Tuesday, May 6, 2014

Drugs

Hi fellow Listservians,

I had no plan on what to write if I ‘won’, so I’ll revert to what I know best – drugs – the medicinal type. I’m a 26 year old intern pharmacist from NSW, Australia and I thought I’d list a few interesting things, common misconceptions and general things to know about medicines.

**Disclaimer – I’m still learning, don’t just take my word for the following (or the news, or anything); look into things for yourself, and become informed. The world will be a better place for it!


1. Are you one of those people (I’m guilty) that takes pain killers only when you can’t bear the pain any longer? It turns out that this is not ideal. ‘Central sensitisation’ is when you experience (chronic) pain above a critical rate over time, leading to your perception of the pain increasing i.e. the longer you leave the pain – the more sensitive you become to it – so treat it early and regularly if required!



2. Medications come from many sources, especially natural ones. A new diabetes drug, exenetide is derived from saliva of a lizard. Penicillin comes from Penicillium fungus; digoxin is extracted from the foxglove plant, morphine from opium etc.

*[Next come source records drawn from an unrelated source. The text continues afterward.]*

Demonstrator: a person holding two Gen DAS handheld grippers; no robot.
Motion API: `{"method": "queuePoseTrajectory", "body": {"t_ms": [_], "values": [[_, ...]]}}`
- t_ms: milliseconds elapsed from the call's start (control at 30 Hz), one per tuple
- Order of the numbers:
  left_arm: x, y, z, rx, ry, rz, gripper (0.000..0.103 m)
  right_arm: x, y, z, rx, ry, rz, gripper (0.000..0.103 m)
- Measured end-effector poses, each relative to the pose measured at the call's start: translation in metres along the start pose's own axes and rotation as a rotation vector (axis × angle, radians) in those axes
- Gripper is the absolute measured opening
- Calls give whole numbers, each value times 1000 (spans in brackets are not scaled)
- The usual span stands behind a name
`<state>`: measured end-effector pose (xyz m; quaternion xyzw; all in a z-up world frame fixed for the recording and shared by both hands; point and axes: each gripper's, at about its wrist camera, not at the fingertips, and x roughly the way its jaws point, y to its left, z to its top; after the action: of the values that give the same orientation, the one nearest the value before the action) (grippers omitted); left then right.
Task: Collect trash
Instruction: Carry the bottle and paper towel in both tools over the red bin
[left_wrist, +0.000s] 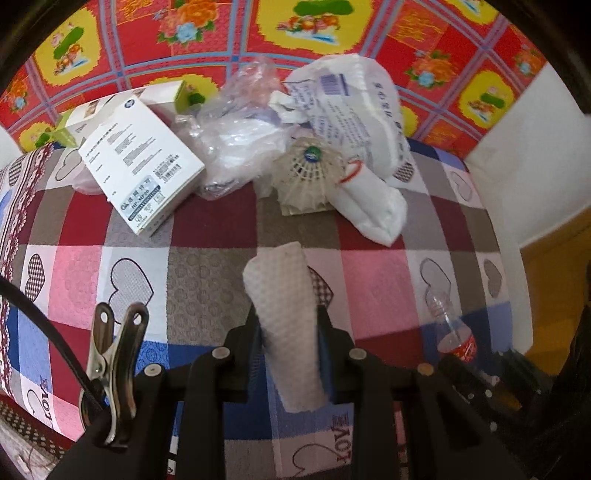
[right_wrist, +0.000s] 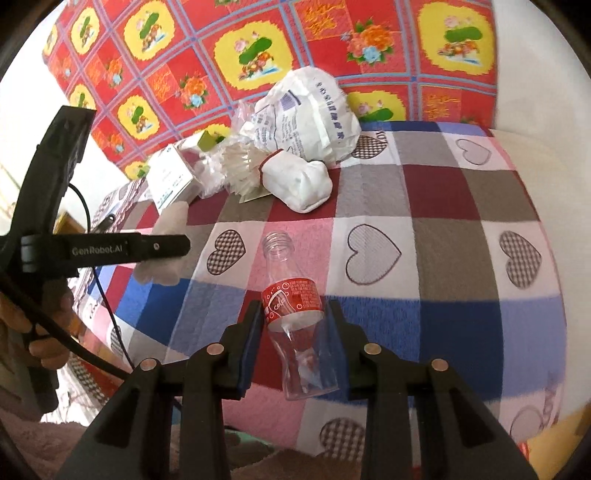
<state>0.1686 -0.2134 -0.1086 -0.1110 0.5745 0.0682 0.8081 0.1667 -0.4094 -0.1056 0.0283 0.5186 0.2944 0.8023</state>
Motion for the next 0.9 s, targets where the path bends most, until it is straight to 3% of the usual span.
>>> {"method": "queuePoseTrajectory", "body": {"t_ms": [900], "values": [[-28,-37,-40,245,-26,-125,27,-72,24,-70,186,-156,-178,35]]}}
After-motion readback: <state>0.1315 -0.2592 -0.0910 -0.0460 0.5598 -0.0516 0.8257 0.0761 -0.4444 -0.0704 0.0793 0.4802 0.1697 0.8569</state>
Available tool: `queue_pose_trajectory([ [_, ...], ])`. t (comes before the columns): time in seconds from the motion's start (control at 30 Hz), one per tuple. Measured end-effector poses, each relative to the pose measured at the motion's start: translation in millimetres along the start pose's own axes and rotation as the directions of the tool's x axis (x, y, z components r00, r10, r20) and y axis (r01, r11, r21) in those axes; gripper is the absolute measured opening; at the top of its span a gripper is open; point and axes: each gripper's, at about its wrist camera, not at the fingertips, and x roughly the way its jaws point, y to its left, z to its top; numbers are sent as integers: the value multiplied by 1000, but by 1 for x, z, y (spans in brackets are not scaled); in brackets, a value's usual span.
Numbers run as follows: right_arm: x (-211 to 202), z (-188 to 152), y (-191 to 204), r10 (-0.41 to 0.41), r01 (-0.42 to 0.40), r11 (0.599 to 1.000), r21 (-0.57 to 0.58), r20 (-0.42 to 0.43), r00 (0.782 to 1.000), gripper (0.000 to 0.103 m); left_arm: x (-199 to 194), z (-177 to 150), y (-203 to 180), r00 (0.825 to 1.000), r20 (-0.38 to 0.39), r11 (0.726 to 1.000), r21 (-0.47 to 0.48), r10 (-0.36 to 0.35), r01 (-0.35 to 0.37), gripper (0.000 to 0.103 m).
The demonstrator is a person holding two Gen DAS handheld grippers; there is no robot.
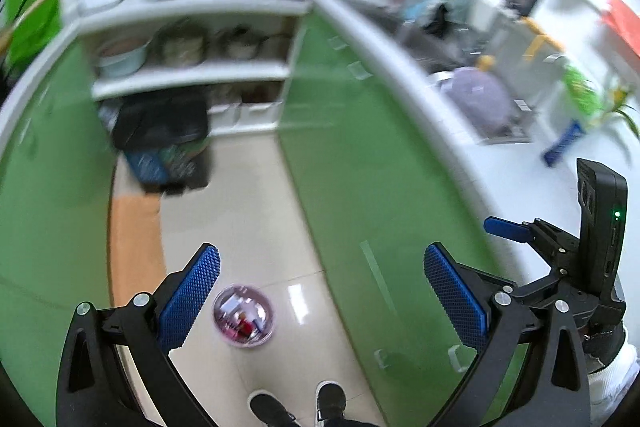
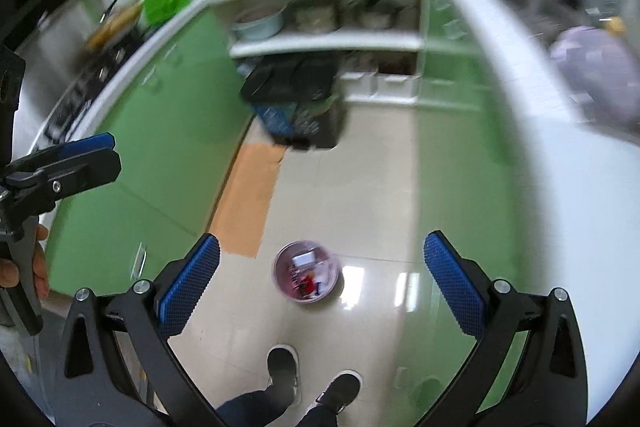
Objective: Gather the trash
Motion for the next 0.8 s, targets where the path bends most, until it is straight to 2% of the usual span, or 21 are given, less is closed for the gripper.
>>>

3. The difference between paracetamol/acetaminophen (brand – Panadol) and ibuprofen (brand Nurofen). Paracetamol an analgesic (kills pain) that also reduces fever, is effective if taken regularly, however, if overused can damage the liver. Ibuprofen an anti-inflammatory - reduces inflammation, thereby reducing pain – can hurt the stomach if not taken with food.



4. Generics – these are the cheaper options offered to you at the pharmacy. These products must by law contain EXACTLY the same active ingredient (drug) and be as effective as the original medication. The only difference is that they may have different non-active ingredients like colourings etc. Often these are made by the same company as the original brand – it’s all about creating the competition.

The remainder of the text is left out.